Is CVE-2026-2287 actively exploited?

No confirmed active exploitation of CVE-2026-2287 has been reported, but organizations should still patch proactively.

How to fix CVE-2026-2287?

1. Upgrade CrewAI to the patched version as soon as a fix is published — monitor the advisory at https://www.kb.cert.org/vuls/id/221883 for patch availability. 2. Immediately audit environments running CrewAI with code execution capabilities; disable code execution tools in agent configs until patched. 3. Add Docker daemon health checks at the application level: wrap CrewAI invocations with a pre-flight check that aborts if Docker is unavailable rather than allowing fallback. 4. Deploy systemd/container-level watchdogs to auto-restart the Docker daemon on failure. 5. Isolate CrewAI workers in their own containers/VMs with minimal host privileges; apply least-privilege to the service account running CrewAI. 6. Enable auditd or eBPF-based monitoring (e.g., Falco) for unexpected process spawning from CrewAI's process tree as a detection signal.

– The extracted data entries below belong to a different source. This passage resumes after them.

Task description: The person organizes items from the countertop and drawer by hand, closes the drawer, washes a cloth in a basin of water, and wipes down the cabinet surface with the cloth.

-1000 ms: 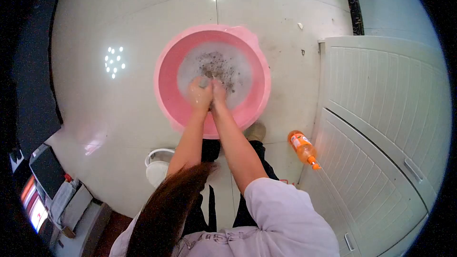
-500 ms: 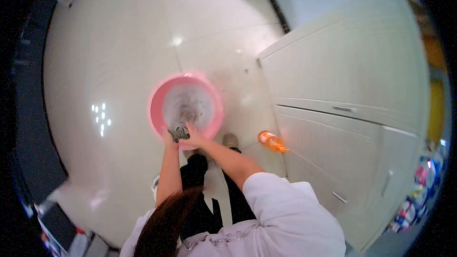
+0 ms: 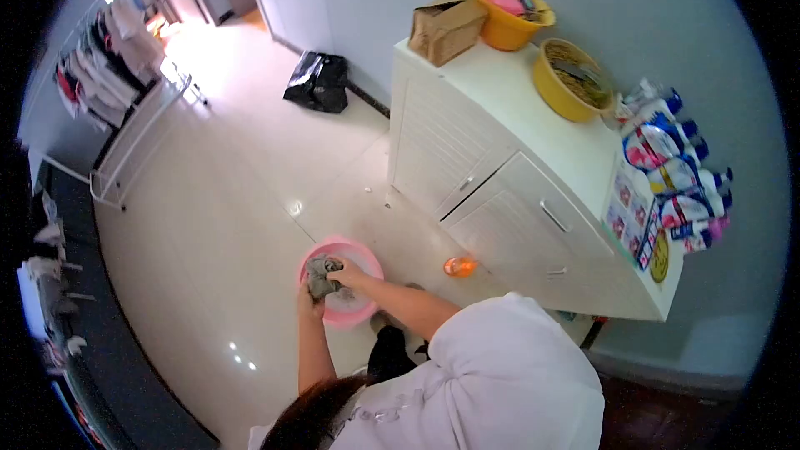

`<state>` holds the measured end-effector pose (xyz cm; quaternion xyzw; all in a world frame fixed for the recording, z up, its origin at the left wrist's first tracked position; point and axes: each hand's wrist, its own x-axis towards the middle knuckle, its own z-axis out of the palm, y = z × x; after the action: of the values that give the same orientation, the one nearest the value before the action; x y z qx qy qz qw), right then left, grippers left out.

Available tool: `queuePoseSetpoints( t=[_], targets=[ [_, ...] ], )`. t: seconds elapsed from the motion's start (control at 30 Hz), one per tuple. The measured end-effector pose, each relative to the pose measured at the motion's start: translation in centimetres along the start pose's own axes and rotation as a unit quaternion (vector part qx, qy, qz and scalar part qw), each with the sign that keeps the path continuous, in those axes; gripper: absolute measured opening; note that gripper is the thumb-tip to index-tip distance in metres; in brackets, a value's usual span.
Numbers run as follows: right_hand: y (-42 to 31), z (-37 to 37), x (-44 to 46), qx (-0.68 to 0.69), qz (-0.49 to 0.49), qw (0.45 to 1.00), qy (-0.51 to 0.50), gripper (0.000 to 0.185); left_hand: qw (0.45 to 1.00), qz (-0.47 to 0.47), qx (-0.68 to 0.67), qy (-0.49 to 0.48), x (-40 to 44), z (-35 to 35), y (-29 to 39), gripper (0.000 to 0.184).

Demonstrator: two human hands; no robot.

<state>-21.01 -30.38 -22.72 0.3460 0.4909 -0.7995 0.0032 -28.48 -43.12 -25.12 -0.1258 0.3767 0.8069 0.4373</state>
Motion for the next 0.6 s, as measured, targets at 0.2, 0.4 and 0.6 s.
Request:
queuePoseSetpoints(
  t=[0.2,0.4,0.6],
  targets=[
    [-9.7,-5.2,-5.6,-0.104,-0.353,0.909,0.196,0.050,0.983,0.023,0.138,-0.117,-1.4,14.8,2.0,0.055],
    [-25.3,-16.6,-19.6,-0.074,-0.442,0.789,0.420,0.045,0.800,0.322,0.487,-0.139,5.2,32.4,0.9,0.099],
    [-32.3,-26.8,-18.3,-0.313,-0.260,0.712,0.572,0.057,0.674,0.460,0.567,-0.109,12.9,49.8,-1.6,0.123]
  ],
)
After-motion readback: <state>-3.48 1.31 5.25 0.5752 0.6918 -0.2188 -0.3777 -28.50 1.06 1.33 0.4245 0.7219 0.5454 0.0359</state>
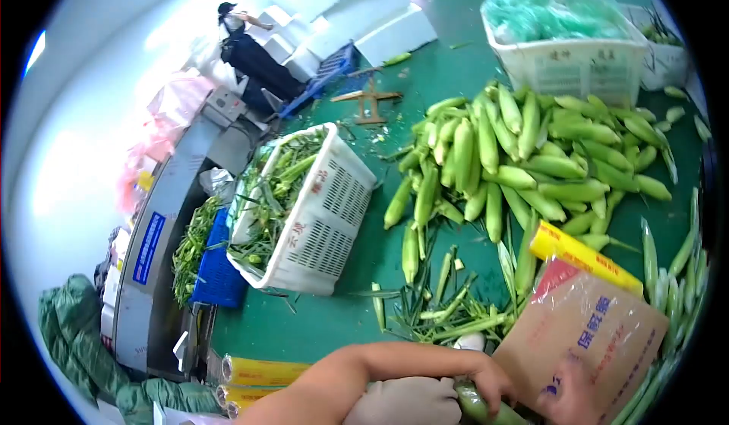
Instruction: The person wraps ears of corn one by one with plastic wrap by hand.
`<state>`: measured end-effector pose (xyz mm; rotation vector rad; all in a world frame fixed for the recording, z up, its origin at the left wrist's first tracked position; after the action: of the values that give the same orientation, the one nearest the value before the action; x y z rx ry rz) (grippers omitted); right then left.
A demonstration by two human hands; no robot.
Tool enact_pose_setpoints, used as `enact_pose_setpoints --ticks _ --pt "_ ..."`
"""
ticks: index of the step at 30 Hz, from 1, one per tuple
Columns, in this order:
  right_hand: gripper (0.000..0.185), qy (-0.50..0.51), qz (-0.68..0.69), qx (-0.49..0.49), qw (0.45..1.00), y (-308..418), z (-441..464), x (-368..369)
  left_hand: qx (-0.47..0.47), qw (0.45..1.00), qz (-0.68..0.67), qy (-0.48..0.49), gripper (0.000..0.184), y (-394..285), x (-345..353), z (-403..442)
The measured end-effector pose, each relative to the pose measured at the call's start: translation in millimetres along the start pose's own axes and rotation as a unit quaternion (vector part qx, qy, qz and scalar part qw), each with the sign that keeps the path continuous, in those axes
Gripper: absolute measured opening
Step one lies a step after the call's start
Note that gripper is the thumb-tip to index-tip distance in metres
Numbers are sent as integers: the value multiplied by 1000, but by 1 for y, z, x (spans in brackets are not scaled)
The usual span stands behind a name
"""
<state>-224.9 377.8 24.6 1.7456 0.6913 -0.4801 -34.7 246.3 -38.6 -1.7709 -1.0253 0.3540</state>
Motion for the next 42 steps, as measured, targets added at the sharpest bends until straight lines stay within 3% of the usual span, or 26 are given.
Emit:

What systems are affected by CVE-2026-2287?

This vulnerability affects the following AI/ML architecture patterns: agent frameworks, agentic pipelines, model serving, RAG pipelines.

What is the CVSS score for CVE-2026-2287?

CVE-2026-2287 has a CVSS v3.1 base score of 9.8 (CRITICAL). The EPSS exploitation probability is 0.07%.

Technical Details

NVD Description

CrewAI does not properly check that Docker is still running during runtime, and will fall back to a sandbox setting that allows for RCE exploitation.

Exploitation Scenario

An attacker with the ability to influence CrewAI task inputs (e.g., via a prompt injection through a document ingested by the agent, or via a compromised upstream data source) first ensures Docker is unavailable on the target host — achieved either by exploiting a separate DoS condition on the Docker daemon, waiting for a natural crash under load, or by a prior foothold on the system. Once Docker is down, the attacker causes the CrewAI agent to execute a code task. The framework, lacking a hard failure on missing Docker, runs the code directly on the host. The injected payload — e.g., exfiltrating environment variables containing API keys, establishing a reverse shell, or pivoting to internal services — executes with the privileges of the CrewAI process, bypassing container isolation entirely.